Mom freaked out, pointing out every possible sin associated with the poster. The son argued back. "What's wrong with it?" he asked. "What's the big deal? It's not like every time I go to the beach I'm not seeing some girl in a bikini."

Mom fired back, "But when people walk in...THIS is the first thing they'll see!"

It was about this time that the father, a man of quiet wisdom, walked into the house. Mom, who was certain her husband would demand the immediate removal of the eyesore, turned victoriously as he stepped toward them. The son, who was equally certain his father would appreciate the finer things in life (like poster art of beautiful women), turned as well.

Dad stopped before the poster, studied it for a moment, then moved toward the door. "Well?" his wife asked before he could get into the hallway.

Turning back, Dad said, "Must have been an awfully small snake."

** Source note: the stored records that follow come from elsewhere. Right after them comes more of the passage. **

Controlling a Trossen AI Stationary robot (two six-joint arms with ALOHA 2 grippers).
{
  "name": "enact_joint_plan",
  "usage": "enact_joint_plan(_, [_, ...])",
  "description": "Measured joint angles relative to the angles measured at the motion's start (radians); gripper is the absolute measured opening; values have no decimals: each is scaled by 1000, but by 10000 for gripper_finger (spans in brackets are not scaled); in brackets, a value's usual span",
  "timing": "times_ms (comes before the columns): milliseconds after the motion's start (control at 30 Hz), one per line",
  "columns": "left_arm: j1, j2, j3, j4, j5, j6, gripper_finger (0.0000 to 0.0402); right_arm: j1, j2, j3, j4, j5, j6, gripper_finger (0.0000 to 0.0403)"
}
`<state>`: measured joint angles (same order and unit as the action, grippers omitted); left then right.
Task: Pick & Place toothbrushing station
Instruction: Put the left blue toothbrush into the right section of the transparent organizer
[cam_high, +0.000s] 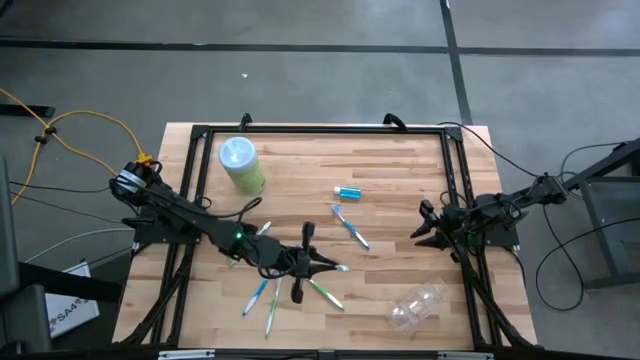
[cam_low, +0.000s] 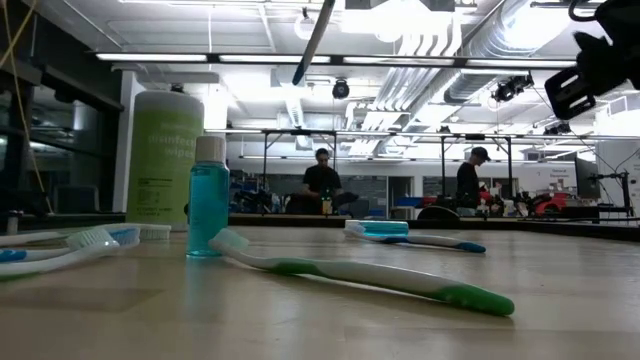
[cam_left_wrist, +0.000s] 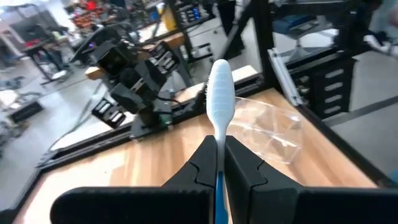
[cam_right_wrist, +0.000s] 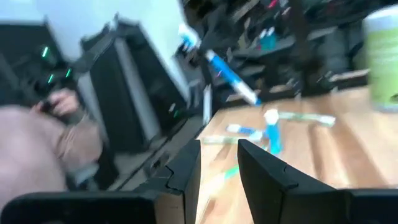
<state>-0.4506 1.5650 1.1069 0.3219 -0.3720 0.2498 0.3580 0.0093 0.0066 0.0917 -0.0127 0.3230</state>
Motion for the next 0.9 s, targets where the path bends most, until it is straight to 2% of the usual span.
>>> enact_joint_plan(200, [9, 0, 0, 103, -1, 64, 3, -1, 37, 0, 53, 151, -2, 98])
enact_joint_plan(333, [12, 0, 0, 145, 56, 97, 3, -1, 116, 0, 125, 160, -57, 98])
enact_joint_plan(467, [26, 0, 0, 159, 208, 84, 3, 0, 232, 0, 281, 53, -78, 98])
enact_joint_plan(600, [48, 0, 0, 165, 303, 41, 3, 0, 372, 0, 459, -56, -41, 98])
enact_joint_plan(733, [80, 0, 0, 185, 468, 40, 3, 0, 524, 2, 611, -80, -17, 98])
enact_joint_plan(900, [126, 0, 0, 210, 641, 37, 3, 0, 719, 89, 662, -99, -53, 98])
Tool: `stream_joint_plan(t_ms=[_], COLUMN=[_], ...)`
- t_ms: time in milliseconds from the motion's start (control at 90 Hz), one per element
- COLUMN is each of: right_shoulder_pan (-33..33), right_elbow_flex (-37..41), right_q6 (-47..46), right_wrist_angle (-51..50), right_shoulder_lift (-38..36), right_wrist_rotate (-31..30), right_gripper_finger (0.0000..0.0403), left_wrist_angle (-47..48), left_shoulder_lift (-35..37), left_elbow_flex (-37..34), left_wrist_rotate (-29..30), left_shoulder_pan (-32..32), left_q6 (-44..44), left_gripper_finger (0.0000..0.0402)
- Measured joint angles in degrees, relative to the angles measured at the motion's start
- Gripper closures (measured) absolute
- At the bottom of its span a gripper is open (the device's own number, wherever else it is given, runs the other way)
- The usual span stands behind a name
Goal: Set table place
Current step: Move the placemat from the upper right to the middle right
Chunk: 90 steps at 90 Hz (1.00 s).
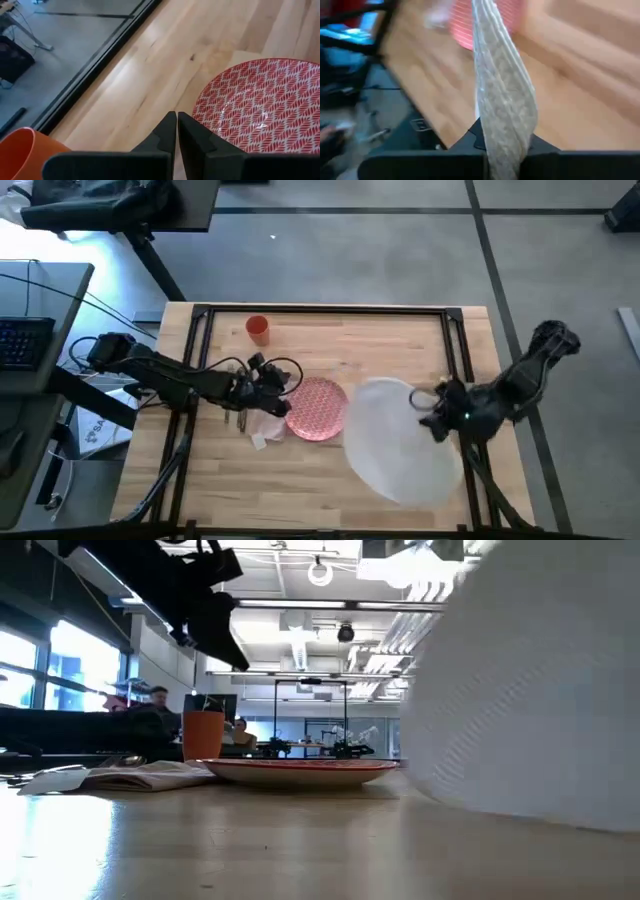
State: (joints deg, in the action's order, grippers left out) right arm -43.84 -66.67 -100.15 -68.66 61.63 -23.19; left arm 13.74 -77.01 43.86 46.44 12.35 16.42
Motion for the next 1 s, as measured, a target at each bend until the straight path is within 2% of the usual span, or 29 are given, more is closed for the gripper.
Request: stream_joint_plan(t_ms=[100, 244, 456, 567, 700, 1000], right_shoulder_pan=[-1.83, -1.77, 3.18, 8.46, 16.53, 33.99], right_elbow_flex=[0.00, 0.00, 0.15, 4.08, 13.03, 30.06], right_q6=[-6.52, -9.31, -5.19, -0.92, 5.95, 22.44], right_wrist_angle=[-2.08, -5.49, -8.62, -7.45, -0.25, 23.30], right_shoulder_lift=[3.82, 8.59, 9.25, 6.98, 3.56, 1.54], right_wrist_rotate=[4.78, 9.38, 10.32, 14.91, 21.91, 28.17], right_gripper_finger=[0.0403, 0.0403, 0.0403, 0.0403, 0.0403, 0.0403], left_wrist_angle=[0.01, 0.00, 0.00, 0.04, 0.10, 0.16], left_shoulder_lift=[0.00, 0.00, 0.00, 0.00, -0.02, -0.02], left_elbow_flex=[0.00, 0.00, 0.00, 0.00, 0.00, 0.00], left_wrist_rotate=[0.23, 0.63, 0.70, 0.92, 2.93, 4.37], left_shoulder_pan=[0.39, 0.53, 1.36, 2.01, 3.04, 4.27], left_q6=[-0.01, -0.04, -2.15, -2.18, -2.13, -2.11], left_gripper_finger=[0.0402, 0.0402, 0.0402, 0.0402, 0.0402, 0.0402])
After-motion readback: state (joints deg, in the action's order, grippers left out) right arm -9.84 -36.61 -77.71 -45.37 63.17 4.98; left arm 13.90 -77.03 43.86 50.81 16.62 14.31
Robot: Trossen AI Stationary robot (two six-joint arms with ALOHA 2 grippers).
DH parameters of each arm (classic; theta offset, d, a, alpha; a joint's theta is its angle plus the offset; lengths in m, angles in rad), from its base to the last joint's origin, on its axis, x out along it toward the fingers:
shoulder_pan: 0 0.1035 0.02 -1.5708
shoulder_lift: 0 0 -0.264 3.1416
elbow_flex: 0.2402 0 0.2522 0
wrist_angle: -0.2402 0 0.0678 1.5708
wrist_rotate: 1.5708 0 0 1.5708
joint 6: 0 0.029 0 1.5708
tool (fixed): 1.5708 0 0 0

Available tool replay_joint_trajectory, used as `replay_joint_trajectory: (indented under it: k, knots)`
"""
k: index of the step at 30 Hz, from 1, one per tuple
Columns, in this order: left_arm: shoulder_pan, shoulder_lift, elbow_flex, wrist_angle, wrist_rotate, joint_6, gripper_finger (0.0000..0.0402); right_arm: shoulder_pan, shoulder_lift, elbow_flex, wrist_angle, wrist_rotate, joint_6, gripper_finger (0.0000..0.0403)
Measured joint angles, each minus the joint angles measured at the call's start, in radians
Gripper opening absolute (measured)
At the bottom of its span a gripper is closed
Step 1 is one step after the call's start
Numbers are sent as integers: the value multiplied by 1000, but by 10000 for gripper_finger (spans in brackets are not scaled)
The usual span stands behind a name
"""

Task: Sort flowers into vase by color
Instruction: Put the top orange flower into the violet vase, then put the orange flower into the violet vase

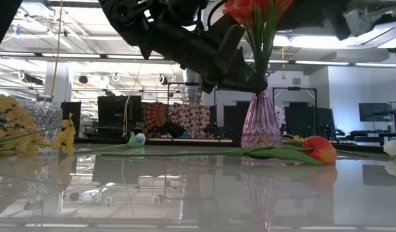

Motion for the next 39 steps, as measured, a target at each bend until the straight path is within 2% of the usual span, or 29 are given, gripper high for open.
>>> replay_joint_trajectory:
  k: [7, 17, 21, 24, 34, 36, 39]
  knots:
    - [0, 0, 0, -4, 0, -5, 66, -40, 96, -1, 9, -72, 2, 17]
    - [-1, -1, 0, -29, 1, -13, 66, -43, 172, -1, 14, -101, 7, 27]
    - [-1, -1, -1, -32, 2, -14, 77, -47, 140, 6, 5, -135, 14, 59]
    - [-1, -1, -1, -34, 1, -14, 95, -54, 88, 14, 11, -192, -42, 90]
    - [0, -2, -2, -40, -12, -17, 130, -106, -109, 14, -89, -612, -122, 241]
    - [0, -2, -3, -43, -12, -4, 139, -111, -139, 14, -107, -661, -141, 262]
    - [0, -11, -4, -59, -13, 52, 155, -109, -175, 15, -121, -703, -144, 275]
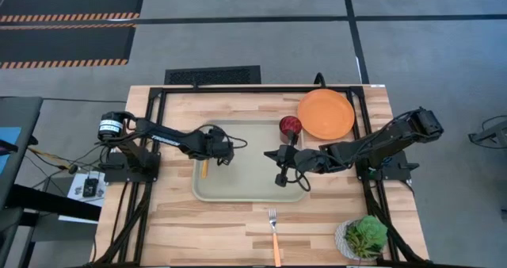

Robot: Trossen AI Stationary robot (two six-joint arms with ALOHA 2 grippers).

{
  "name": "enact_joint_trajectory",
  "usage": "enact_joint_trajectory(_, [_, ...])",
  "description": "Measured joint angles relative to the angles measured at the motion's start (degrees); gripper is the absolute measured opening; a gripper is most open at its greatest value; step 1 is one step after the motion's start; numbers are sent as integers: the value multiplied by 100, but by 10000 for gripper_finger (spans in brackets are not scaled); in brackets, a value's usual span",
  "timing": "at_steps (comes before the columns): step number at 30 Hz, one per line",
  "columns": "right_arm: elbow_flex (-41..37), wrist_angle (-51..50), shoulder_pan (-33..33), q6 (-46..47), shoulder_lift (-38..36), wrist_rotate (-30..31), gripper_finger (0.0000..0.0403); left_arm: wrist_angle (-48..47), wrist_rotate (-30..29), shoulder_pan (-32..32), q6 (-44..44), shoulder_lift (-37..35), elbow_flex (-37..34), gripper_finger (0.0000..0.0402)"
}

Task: Pick and place plate/cup/fork/spoon on tray
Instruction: Put the orange plate on the gray serving tray to the right of the orange spoon

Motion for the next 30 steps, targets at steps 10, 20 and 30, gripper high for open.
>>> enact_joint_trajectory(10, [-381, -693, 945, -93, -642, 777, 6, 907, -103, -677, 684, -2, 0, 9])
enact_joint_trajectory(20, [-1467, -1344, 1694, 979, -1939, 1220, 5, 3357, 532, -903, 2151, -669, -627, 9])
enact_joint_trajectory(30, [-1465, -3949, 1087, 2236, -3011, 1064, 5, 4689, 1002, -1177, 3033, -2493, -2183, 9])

From within the privacy of their bedroom, Mom and Dad discussed the poster...Mom doing most of the talking. Finally, Dad said, "Honey, make a mountain out of this, and he'll keep the poster up forever just to spite us. Say nothing, and it will lose his appeal." wise...was absolutely correct! Within two weeks, the poster was removed from the wall, never to be replaced.

Biblical Background

In the days of Joseph and Mary, our young couple of the Gospel story who would parent the Savior of mankind, marriage was not only sacred it was a covenant vow. Laws had been written concerning it. Strict laws. According to the International Standard Bible Encyclopaedia, [This is the correct spelling] - "Of the three great events in the family life, birth, marriage and death, marriage was regarded as the most important." 1 

Unlike our modern marriages, the legal union of a man and woman began with the betrothal. (The closest thing we have to a betrothal is an engagement period...which doesn't even come close!) Rather than Joseph slipping an engagement ring worth two month's salary on Mary's finger, his father asked Mary's father if the young virgin could be his son's bride, offering a price for her, called the mohar.

When the father's had finished with this piece of business, the groom's father poured a glass of wine, which he then handed to his son. The young man then offered (or passed) the glass to his intended bride. If she accepted the cup and drank from it, she was agreeing to be his for life.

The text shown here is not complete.